Mais ce sont les stocks détenus par les industriels qui représentent le vrai problème pour les pharmaciens. Selon l’ANSM, en ce qui concerne l’amoxicilline, les industriels ont entre deux et trois mois et demi de stocks, les grossistes-répartiteurs aucun stock et les pharmacies entre trois et sept jours, y compris pour l’amoxicilline buvable 500 mg. « Les médicaments doivent être mis immédiatement à disposition des patients et, par conséquent, aux officines. Il est inadmissible d’entendre, comme cela a été le cas pendant la réunion, que certains laboratoires conservent les stocks pour être en conformité avec la législation et ne souhaitent pas les libérer car ils sont incapables de les reconstituer. Cet aveu témoigne du cynisme envers les patients et les officines », explique Pierre-Olivier Variot dans une lettre de son syndicat diffusée le 11 novembre. Une demande entendue par le ministre qui s’est engagé à ce que les laboratoires ne soient pas sanctionnés s’ils doivent libérer les produits gardés en réserve.

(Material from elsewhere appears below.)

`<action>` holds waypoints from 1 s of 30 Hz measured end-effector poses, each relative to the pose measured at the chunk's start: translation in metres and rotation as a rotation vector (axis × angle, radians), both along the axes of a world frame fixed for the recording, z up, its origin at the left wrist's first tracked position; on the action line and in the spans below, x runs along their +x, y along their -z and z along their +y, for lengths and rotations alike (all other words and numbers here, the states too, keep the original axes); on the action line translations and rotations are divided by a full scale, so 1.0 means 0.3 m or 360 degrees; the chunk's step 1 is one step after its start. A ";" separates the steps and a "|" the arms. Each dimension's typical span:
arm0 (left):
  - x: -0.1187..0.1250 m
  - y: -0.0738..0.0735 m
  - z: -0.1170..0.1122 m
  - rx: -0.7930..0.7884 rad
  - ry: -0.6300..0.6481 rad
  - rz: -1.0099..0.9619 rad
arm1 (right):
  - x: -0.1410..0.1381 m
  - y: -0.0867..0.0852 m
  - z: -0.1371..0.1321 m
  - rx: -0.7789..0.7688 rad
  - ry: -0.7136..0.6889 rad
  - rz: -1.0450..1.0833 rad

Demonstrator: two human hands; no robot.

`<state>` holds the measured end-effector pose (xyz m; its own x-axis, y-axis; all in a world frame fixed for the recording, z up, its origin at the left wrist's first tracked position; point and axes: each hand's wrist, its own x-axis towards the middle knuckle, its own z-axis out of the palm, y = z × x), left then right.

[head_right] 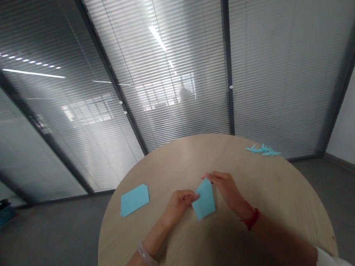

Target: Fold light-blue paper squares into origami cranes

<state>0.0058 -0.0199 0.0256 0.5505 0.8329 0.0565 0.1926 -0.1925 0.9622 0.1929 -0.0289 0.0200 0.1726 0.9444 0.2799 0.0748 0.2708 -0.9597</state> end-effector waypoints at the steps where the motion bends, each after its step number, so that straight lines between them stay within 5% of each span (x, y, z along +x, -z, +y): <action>1: 0.000 -0.001 -0.001 -0.0002 -0.0003 -0.0009 | 0.004 0.002 0.001 0.0015 0.0001 -0.0006; 18: 0.007 0.013 -0.002 -0.0310 0.0043 -0.0415 | 0.004 0.000 0.011 -0.0091 -0.0051 0.0327; 30: 0.002 -0.019 -0.014 -0.0094 -0.0043 -0.0454 | -0.002 -0.010 -0.001 -0.0080 -0.0160 0.0365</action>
<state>0.0065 -0.0239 0.0312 0.4969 0.8535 0.1568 -0.0834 -0.1329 0.9876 0.1924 -0.0291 0.0230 0.1303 0.9718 0.1964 -0.1712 0.2172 -0.9610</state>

Une feuille de route bientôt ?

 

Cela sera-t-il suffisant ? Car la réunion du 10 novembre était focalisée sur l’amoxicilline. « Ce n’est qu’un épiphénomène par rapport au nombre de molécules en rupture », souligne le président de l’USPO. Or, le nombre de pénuries a été multiplié par 30 au cours des 10 dernières années, selon le Conseil national de l’Ordre des pharmaciens (Cnop). Et d’après le Gers Data, on dénombrait plus de 1 500 ruptures de médicaments remboursables la semaine du 2 octobre, après un pic à près de 2 000 spécialités celle du 14 août. « S’il peut exister des disparités de distribution lorsque les stocks existent, beaucoup de ruptures sont liées à un manque de disponibilité. Seule une feuille de route ambitieuse pourra s’attaquer aux causes profondes des ruptures et rassurer les patients et les pharmaciens », déclare Carine Wolf-Thal dans un communiqué en date du 13 novembre. La présidente pense que cette feuille de route devrait être « prochainement lancée par les autorités ».

 

En effet, malgré les différentes mesures annoncées en février 2023 (plan hivernal, plan blanc du médicament, hausses de prix de certaines spécialités, etc.), et même si certaines se sont concrétisées (voir « Repères » p. 17), les pharmaciens restent confrontés aux problèmes d’approvisionnement de produits de santé. La charte de bonnes pratiques ne pourra pas « couper le mal à la racine ». Un mal dont les pharmaciens ont plus qu’assez. Leurs patients aussi.

       
 
 
 

Ruptures de médicaments : l’une des causes de la mobilisation du 21 novembre

Le mardi 21 novembre 2023, la profession et les étudiants veulent faire entendre leur voix notamment en interpellant les patients par voie d’affiche et de pétition. Si les raisons principales de cette mobilisation sont une date encore non fixée pour l’ouverture de la négociation sur l’économie officinale avec l’Assurance maladie et une réforme du 3e cycle des études de pharmacie toujours pas actée, les syndicats et les groupements mettent aussi en exergue les ruptures d’approvisionnement en médicaments. « Les pénuries de médicaments et le manque de bras sont les premiers éléments qui inquiètent les pharmaciens, ainsi que la charge de travail que la gestion des tensions d’approvisionnement implique », expliquait déjà Philippe Besset, président de la FSPF (voir Le Moniteur des pharmacies n° 3484 du 21 octobre 2023). La gestion de ces ruptures représente en effet 12 heures de travail par semaine supplémentaire, soit une charge salariale de 25 000 € par an.

À retenir

– Afin de lutter contre les pénuries de médicaments, le ministre de la Santé a demandé à l’ANSM et à l’Ordre l’élaboration d’une charte de bonnes pratiques pour mieux distribuer les produits de santé en tension d’approvisionnement.

– En janvier 2024, l’ANSM pourrait forcer les industriels à arrêter les ventes directes et à passer par le circuit des grossistes-répartiteurs.

– Les ventes directes ont en effet explosé mais, dans le même temps, ce sont les industriels qui détiennent des mois de stocks et ne les libèrent pas.